[WHAT YOU WILL DO]
Please write out exactly the lines of the data below from the line holding "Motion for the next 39" through the line holding "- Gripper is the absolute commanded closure", and leave out the rest.

[RECORDED INFORMATION]
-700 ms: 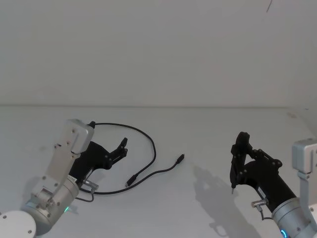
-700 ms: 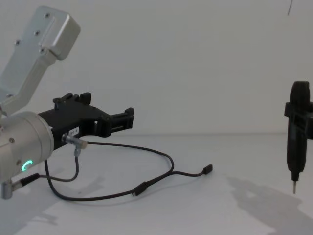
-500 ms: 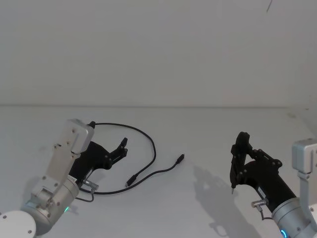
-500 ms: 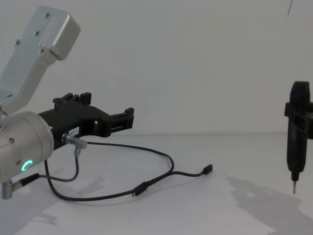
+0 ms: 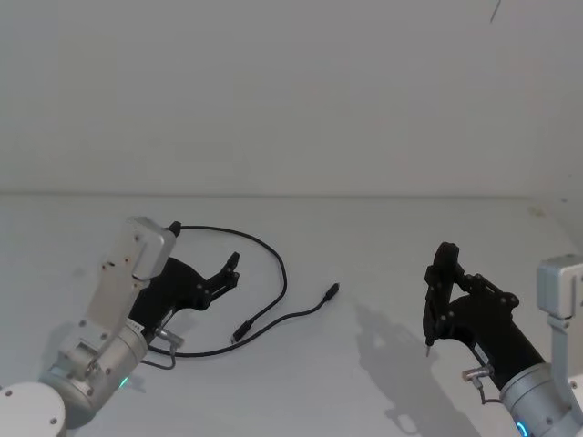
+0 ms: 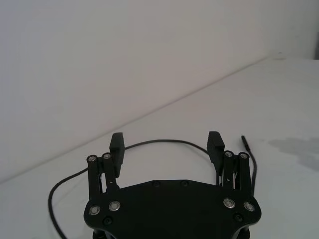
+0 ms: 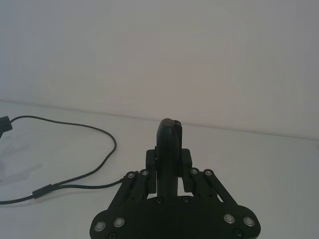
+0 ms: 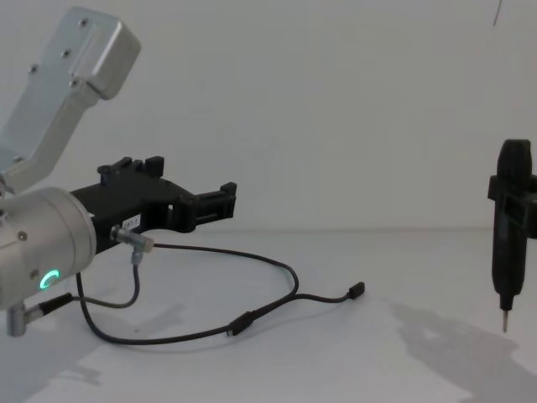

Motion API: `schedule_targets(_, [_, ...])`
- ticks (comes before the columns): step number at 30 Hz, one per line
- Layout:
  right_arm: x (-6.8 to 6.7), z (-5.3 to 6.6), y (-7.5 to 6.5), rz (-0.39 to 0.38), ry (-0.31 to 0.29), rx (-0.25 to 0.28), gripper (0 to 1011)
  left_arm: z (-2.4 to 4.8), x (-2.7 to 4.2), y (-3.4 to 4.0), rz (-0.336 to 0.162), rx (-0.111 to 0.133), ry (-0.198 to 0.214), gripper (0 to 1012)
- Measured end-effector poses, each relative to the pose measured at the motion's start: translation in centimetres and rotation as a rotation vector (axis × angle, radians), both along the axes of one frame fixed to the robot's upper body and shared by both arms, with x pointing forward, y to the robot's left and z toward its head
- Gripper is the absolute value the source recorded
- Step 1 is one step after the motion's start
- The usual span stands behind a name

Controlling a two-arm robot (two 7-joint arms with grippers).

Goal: Pick up the data cable with the one hand.

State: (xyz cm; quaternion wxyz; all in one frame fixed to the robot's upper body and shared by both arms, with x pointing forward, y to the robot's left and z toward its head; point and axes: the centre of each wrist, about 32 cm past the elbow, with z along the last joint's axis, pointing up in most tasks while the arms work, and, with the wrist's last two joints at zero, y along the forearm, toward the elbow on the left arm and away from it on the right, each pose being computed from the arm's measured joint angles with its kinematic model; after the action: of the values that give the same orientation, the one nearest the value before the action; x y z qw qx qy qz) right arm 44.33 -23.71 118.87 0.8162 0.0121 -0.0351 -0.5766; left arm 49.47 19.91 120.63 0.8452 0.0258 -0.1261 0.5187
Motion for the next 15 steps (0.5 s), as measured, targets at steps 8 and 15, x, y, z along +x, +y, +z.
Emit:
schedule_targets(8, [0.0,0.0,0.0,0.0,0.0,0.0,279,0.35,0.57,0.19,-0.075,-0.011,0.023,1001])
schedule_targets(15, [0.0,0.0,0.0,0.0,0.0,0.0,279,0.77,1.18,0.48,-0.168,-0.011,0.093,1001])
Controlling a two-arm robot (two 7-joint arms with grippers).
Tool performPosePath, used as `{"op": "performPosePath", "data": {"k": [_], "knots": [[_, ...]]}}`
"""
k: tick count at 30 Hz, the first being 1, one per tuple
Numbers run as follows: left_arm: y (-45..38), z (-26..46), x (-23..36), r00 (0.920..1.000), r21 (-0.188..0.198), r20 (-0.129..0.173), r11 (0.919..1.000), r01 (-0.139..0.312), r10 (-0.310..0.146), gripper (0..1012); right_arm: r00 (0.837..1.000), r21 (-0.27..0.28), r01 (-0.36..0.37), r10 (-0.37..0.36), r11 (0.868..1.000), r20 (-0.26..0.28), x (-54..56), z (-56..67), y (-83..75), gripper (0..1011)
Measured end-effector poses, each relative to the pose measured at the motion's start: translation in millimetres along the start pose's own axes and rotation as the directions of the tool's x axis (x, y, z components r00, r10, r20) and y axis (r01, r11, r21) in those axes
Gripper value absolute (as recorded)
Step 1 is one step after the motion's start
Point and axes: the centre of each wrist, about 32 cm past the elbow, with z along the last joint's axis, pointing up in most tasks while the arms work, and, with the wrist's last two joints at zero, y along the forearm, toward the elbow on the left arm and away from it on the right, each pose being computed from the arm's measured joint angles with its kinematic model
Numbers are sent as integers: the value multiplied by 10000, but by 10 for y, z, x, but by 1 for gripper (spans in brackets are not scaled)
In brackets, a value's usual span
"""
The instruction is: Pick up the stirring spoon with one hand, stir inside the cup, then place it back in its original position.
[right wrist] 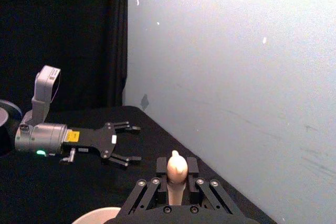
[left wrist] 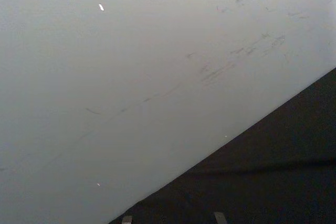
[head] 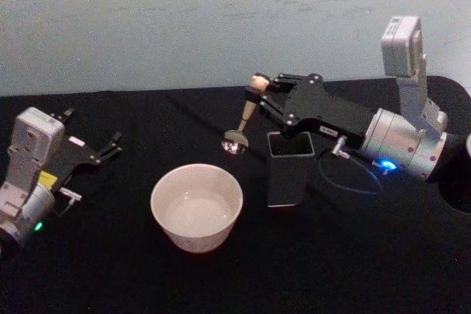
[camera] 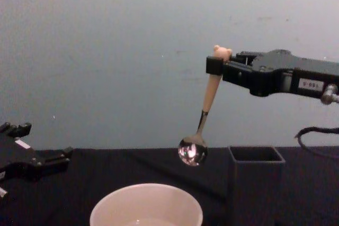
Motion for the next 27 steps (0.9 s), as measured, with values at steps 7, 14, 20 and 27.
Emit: {"op": "performPosePath", "data": {"k": [7, 14, 20, 27], "knots": [[0, 0, 0, 10000, 0, 1, 10000, 0, 0, 1001, 9999, 189, 159, -158, 9997, -25, 25, 54, -53, 214], [0, 0, 0, 10000, 0, 0, 10000, 0, 0, 1001, 9994, 303, 328, -326, 9990, -77, 51, 95, -131, 214], [0, 0, 0, 10000, 0, 1, 10000, 0, 0, 1001, 9990, 344, 423, -418, 9985, -164, 69, 113, -195, 214], [0, 0, 0, 10000, 0, 1, 10000, 0, 0, 1001, 9983, 414, 548, -539, 9976, -229, 79, 135, -283, 214]]}}
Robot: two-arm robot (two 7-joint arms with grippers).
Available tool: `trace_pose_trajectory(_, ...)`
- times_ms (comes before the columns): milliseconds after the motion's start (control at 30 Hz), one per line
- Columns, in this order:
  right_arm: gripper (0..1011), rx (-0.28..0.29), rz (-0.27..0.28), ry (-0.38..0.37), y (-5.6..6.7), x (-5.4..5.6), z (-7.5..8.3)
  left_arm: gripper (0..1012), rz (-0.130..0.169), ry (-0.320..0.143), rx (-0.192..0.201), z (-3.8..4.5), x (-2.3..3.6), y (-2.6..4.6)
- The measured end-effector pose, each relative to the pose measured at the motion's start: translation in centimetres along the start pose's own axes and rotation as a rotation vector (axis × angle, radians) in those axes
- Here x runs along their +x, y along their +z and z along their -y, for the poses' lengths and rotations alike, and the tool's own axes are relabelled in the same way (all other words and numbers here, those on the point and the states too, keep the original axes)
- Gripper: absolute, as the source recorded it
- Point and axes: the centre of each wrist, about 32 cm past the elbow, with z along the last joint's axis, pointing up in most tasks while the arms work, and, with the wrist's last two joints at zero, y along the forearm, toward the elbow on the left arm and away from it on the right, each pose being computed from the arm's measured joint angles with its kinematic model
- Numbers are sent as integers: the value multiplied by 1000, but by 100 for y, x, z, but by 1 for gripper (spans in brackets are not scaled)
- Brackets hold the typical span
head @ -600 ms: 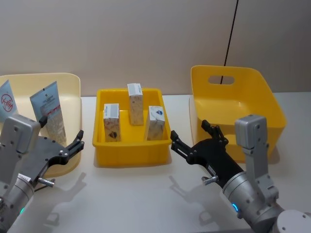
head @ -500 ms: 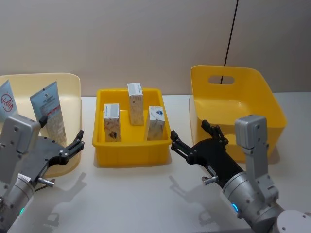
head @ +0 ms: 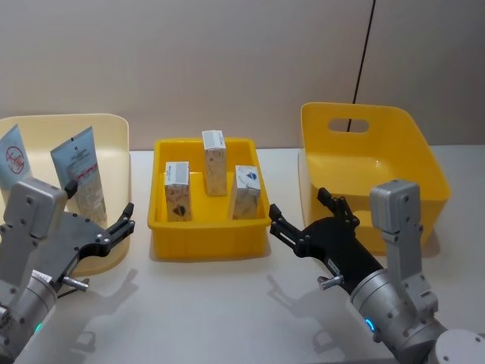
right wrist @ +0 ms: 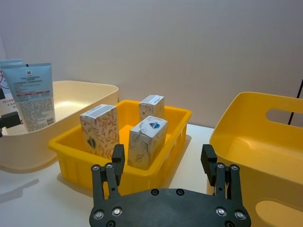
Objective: Bimanual collaborative sorting of washing and personal care products
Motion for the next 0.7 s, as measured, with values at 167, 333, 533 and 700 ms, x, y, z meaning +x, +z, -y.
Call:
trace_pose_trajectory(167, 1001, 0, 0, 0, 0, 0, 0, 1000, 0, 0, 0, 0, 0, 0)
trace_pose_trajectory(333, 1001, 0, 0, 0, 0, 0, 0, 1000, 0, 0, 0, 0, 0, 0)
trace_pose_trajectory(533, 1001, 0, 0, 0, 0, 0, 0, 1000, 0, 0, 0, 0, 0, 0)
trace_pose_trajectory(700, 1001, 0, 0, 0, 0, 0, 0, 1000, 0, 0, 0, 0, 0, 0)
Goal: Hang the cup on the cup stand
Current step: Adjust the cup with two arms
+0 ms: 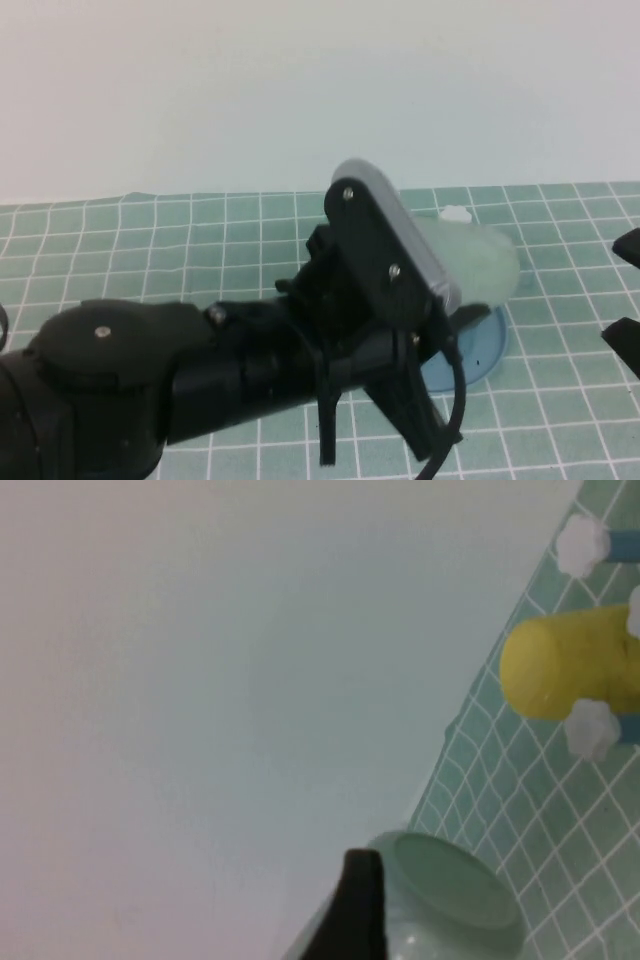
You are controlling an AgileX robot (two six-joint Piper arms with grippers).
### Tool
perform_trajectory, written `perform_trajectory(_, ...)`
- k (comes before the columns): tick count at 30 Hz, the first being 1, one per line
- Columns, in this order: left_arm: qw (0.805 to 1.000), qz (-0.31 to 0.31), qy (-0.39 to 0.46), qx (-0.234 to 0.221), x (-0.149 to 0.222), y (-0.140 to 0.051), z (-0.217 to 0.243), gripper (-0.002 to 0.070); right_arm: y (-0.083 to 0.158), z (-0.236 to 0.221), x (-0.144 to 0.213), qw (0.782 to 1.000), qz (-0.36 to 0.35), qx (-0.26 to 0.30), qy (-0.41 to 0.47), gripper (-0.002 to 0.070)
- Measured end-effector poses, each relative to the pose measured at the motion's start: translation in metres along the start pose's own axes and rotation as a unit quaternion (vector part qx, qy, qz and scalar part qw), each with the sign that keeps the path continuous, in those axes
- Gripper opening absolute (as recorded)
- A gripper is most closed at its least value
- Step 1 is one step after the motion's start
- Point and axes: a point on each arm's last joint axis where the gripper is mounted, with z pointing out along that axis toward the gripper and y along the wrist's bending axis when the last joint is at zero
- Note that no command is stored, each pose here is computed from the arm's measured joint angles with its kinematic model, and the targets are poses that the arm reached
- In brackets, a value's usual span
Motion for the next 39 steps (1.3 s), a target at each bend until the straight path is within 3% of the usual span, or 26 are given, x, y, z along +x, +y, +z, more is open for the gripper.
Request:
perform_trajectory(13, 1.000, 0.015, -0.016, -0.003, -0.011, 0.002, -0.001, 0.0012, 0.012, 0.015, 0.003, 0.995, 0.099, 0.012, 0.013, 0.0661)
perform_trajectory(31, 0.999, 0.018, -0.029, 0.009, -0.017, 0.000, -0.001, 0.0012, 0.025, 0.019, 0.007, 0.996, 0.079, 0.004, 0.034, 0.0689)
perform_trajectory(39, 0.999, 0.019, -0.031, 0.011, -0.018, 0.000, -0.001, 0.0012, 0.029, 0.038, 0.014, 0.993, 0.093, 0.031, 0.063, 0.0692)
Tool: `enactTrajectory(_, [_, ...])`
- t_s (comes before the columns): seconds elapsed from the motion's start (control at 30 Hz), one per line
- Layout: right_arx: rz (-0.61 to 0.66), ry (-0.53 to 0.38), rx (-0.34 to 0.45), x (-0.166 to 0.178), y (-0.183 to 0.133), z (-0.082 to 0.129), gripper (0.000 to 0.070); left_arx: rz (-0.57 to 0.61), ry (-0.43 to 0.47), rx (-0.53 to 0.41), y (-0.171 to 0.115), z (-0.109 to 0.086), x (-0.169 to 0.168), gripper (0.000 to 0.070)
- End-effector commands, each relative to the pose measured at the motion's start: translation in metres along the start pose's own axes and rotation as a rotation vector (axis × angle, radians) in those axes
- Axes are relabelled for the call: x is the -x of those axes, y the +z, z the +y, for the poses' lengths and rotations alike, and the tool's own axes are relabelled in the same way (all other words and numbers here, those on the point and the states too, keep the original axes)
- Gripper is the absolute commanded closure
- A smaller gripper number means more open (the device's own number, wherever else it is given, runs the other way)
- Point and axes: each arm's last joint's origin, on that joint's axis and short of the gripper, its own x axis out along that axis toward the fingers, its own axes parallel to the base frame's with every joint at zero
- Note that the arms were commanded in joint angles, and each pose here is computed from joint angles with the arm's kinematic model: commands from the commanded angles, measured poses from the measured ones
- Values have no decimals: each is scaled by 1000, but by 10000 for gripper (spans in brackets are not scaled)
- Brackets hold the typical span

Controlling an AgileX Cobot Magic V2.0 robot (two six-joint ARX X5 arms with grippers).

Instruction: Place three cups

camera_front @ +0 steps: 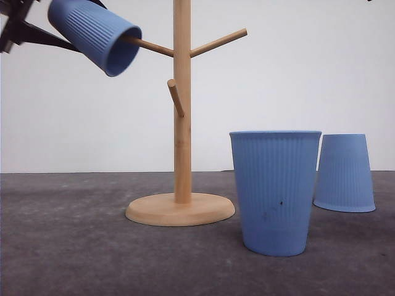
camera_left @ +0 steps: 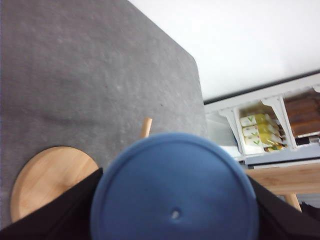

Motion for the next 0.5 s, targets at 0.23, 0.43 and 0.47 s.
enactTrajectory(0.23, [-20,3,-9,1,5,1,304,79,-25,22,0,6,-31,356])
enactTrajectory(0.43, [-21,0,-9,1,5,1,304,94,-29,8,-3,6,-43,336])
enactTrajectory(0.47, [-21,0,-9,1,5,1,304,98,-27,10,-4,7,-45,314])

[RESULT BELOW]
Motion for the next 39 steps (1.3 s), a target at each bend until the straight path is within 3% of the usual span, or 26 are given, x, y, z along +x, +y, +z, more is open for the gripper.
Request:
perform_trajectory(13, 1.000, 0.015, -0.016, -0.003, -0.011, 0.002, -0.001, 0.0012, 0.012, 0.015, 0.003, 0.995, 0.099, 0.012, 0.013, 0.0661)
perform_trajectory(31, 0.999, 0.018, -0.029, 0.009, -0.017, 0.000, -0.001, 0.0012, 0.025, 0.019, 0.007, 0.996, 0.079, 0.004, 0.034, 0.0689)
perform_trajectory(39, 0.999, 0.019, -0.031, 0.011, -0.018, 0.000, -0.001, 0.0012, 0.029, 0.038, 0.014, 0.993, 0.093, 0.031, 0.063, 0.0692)
Tool: `enactTrajectory(_, [_, ...])`
- t_s (comes before the columns): seconds elapsed from the motion's start (control at 30 Hz), one per line
- Layout: right_arx: rz (-0.61 to 0.66), ry (-0.53 to 0.38), rx (-0.34 to 0.45), x (-0.166 to 0.178), y (-0.183 to 0.133), z (-0.082 to 0.129), gripper (0.000 to 0.070); left_arx: rz (-0.57 to 0.61), ry (-0.43 to 0.47), rx (-0.53 to 0.41), y (-0.171 to 0.115), z (-0.109 to 0.086), x (-0.169 to 0.168), gripper (0.000 to 0.070)
- End-effector commands, each relative to the pose measured at the motion's start: translation in metres along the start pose's own axes and rotation as a rotation vector (axis × angle, radians) in those axes
- Axes are relabelled for the call: x is the -x of those axes, y the +z, z the +y, for the poses' lengths and rotations alike, and the tool's own axes are relabelled in the same way (all other words and numbers here, those on the point and the states too, keep the original axes)
- Gripper is the absolute commanded closure

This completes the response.